The bishop of the Episcopal Diocese of Washington criticized President Donald Trump for his visit to St. John's Church on Monday and expressed her disappointment that he didn't enter the church to pray for the nation.
Bishop Mariann Edgar Budde spoke with Craig Melvin on TODAY after saying Monday night that she was "outraged" by Trump's visit to the church amid protests in the district and across the country over the death of George Floyd in police custody Minneapolis.
Trump stood in front of the church holding a Bible on Monday evening. Earlier, in an address from the White House Rose Garden, the president said he would use military force to stop the riots.
"Consider the context," Budde said. "After making a highly charged, emotional speech to the nation where he threatened military force, his officials cleared peaceful protests with tear gas and horses and walked on to the courtyard of St. John's Church and held up a Bible as if it were a prop or an extension of his military and authoritarian position, and stood in front of our building as if it were a backdrop for his agenda. That was the offense that I was speaking to."
The church, which was damaged by a fire in the basement during protests on Sunday night, has been attended by every president since James Madison.
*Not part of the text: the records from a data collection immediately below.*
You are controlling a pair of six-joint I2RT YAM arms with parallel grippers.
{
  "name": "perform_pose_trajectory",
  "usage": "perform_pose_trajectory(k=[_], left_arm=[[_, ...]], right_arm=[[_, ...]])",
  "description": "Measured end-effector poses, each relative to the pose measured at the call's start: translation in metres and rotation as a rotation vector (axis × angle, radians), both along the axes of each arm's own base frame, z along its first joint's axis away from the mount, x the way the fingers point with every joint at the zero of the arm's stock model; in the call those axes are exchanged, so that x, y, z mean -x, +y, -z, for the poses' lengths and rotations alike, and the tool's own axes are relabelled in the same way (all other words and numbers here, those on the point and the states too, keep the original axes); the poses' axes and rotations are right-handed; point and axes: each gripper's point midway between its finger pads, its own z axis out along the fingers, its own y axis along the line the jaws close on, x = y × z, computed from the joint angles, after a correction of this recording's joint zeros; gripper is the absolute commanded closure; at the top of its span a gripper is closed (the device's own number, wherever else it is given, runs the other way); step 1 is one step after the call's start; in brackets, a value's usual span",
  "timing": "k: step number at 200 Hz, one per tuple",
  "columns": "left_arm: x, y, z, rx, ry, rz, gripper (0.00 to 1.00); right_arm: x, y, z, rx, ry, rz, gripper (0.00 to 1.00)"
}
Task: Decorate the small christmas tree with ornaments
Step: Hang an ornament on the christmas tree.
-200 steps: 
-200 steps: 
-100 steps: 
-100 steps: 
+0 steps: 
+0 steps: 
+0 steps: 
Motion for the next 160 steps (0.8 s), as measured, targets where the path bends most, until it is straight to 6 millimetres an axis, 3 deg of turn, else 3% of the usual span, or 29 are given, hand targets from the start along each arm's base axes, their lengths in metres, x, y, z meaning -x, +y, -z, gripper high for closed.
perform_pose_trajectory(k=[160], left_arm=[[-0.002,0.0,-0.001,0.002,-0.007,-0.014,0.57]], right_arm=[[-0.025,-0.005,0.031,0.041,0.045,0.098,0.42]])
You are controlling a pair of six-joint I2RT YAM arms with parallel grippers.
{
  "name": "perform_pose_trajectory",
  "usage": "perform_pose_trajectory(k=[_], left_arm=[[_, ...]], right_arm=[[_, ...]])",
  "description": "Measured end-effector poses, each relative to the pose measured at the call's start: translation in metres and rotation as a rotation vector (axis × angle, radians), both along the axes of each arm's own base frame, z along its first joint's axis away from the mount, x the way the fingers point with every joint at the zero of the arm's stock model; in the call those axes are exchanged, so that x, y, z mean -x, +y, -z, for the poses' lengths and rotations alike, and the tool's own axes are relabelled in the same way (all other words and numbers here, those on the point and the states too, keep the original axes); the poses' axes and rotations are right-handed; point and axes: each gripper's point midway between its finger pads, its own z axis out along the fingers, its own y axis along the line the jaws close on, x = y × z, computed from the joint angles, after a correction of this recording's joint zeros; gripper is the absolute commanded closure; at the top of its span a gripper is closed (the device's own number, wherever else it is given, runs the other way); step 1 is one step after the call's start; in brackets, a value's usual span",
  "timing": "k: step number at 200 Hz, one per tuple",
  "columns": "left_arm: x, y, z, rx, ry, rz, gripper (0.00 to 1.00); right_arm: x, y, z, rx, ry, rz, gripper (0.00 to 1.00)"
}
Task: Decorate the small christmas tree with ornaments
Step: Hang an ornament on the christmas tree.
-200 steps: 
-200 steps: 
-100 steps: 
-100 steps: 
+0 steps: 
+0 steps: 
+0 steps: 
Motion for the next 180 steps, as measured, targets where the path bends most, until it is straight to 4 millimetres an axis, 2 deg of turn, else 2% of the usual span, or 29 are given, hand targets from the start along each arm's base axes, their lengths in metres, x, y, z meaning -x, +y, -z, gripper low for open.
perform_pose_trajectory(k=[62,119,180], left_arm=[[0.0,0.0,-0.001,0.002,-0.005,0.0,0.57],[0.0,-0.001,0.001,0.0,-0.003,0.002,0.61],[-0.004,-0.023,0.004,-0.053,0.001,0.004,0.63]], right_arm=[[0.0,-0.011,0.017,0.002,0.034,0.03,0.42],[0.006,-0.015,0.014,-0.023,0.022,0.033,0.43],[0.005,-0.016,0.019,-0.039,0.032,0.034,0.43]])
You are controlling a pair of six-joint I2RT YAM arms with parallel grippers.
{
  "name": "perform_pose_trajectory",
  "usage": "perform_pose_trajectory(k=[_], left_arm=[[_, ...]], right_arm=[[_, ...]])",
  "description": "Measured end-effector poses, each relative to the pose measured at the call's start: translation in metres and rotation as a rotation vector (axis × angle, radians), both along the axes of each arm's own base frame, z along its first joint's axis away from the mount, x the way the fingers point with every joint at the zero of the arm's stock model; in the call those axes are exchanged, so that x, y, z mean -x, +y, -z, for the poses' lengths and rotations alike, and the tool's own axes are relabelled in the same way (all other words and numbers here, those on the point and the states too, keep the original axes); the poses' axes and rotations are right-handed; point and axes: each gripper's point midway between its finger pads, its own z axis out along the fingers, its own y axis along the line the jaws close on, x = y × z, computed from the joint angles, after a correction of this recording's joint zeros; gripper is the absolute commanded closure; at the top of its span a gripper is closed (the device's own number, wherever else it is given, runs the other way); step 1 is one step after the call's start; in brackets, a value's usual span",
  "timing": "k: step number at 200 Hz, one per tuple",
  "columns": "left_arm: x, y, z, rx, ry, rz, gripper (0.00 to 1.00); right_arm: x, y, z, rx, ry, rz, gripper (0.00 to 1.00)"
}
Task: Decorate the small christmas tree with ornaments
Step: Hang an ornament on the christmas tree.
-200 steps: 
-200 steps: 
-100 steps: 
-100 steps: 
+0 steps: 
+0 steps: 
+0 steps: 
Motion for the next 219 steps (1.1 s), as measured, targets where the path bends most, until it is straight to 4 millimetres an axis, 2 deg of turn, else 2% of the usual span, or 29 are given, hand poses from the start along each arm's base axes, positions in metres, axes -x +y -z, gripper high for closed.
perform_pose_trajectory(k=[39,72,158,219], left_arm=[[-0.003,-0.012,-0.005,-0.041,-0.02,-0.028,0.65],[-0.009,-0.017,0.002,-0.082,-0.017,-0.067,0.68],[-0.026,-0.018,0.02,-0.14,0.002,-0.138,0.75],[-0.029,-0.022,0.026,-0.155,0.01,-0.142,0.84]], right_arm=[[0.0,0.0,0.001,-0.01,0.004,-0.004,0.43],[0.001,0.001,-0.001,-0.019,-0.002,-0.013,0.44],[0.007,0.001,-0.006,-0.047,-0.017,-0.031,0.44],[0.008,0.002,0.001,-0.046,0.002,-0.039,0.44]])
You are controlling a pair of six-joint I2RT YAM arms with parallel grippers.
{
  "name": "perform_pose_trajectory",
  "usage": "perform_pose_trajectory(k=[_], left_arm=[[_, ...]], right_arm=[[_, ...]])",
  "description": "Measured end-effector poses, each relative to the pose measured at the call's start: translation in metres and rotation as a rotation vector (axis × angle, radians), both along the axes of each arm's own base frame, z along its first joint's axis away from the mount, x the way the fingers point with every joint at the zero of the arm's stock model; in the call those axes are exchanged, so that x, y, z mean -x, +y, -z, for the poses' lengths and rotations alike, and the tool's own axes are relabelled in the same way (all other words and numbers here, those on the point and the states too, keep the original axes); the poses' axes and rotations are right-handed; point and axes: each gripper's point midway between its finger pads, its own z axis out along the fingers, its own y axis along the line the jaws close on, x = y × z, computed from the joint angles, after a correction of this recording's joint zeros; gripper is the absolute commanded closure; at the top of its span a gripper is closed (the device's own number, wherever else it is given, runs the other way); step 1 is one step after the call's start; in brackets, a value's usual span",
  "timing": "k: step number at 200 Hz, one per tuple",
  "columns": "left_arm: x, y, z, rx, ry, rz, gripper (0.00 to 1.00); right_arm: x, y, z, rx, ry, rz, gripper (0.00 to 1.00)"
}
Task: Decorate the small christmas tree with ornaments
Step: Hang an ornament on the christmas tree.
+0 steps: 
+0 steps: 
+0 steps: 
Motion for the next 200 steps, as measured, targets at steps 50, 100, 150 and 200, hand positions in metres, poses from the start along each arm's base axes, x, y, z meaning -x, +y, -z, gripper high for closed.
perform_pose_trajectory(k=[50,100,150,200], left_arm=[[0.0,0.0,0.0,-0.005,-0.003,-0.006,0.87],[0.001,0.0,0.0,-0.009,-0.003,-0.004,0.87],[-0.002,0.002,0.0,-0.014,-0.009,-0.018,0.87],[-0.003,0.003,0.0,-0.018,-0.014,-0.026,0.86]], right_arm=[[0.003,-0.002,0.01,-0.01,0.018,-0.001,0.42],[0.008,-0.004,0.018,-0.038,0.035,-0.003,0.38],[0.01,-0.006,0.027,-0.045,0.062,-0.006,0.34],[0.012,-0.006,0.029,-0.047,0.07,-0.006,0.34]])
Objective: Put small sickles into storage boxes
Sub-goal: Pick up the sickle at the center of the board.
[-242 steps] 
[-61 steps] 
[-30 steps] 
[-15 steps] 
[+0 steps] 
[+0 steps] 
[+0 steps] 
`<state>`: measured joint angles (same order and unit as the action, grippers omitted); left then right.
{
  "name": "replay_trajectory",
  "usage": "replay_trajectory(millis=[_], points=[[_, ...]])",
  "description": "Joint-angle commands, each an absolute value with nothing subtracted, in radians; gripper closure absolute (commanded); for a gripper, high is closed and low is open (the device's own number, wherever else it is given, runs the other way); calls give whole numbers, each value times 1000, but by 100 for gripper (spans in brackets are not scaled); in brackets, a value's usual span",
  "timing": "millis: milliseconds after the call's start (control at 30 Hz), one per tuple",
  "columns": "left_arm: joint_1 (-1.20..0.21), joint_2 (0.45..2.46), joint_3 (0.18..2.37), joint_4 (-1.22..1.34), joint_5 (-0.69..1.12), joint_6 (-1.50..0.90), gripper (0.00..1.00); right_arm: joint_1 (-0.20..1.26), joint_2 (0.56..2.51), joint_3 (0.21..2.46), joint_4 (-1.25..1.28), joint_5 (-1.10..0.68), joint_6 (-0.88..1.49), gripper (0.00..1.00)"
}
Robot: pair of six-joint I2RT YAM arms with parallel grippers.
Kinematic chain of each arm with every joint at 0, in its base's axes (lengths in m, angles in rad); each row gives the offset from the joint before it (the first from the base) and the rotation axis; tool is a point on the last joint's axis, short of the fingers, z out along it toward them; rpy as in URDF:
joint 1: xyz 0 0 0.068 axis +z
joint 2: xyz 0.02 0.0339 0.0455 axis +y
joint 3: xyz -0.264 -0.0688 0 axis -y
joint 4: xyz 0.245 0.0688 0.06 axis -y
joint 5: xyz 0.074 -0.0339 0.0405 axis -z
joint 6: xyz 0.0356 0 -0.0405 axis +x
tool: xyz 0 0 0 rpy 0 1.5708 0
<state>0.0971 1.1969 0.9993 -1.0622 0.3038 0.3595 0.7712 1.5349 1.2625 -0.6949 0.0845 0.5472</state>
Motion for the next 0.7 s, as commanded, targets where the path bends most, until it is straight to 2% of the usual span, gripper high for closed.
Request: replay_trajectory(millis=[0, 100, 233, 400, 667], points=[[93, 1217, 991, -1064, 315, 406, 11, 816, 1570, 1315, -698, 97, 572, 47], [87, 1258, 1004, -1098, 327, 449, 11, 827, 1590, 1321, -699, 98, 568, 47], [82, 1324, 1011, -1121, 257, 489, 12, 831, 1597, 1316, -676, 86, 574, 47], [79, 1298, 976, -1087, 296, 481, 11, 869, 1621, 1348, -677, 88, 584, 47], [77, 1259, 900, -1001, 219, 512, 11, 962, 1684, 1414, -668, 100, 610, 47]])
Trump did not enter the church and had only been there once before during his presidency, on the day of his inauguration, according to Budde.
"I also was deeply disappointed that he didn't come to church to pray, he didn't come to church to offer condolences to those who were grieving, he didn't come to commit to healing our nation — all the things that we would expect and long for from the highest leader in the land," she said.
Budde was asked if she knew what Trump hoped to accomplish with Monday's visit to St. John's.
"I am not going to wager a guess, but I know what it did not accomplish,'' she said. "It did not serve the spiritual aspirations or the needed moral leadership that we need."
"I cannot speak to his motives because he did not consult us, he did not warn us that he was coming across the street to the church," she added.
Budde expressed her support for the black community during the ongoing protests and said the church is praying for peace and justice.
"We share in the grief and the outrage of life after life of African American and people of color in this country being subjected to violence and death, often at the hands of those who are meant to keep them safe,'' she said. "We would long to be part of the renewal and the healing of our country."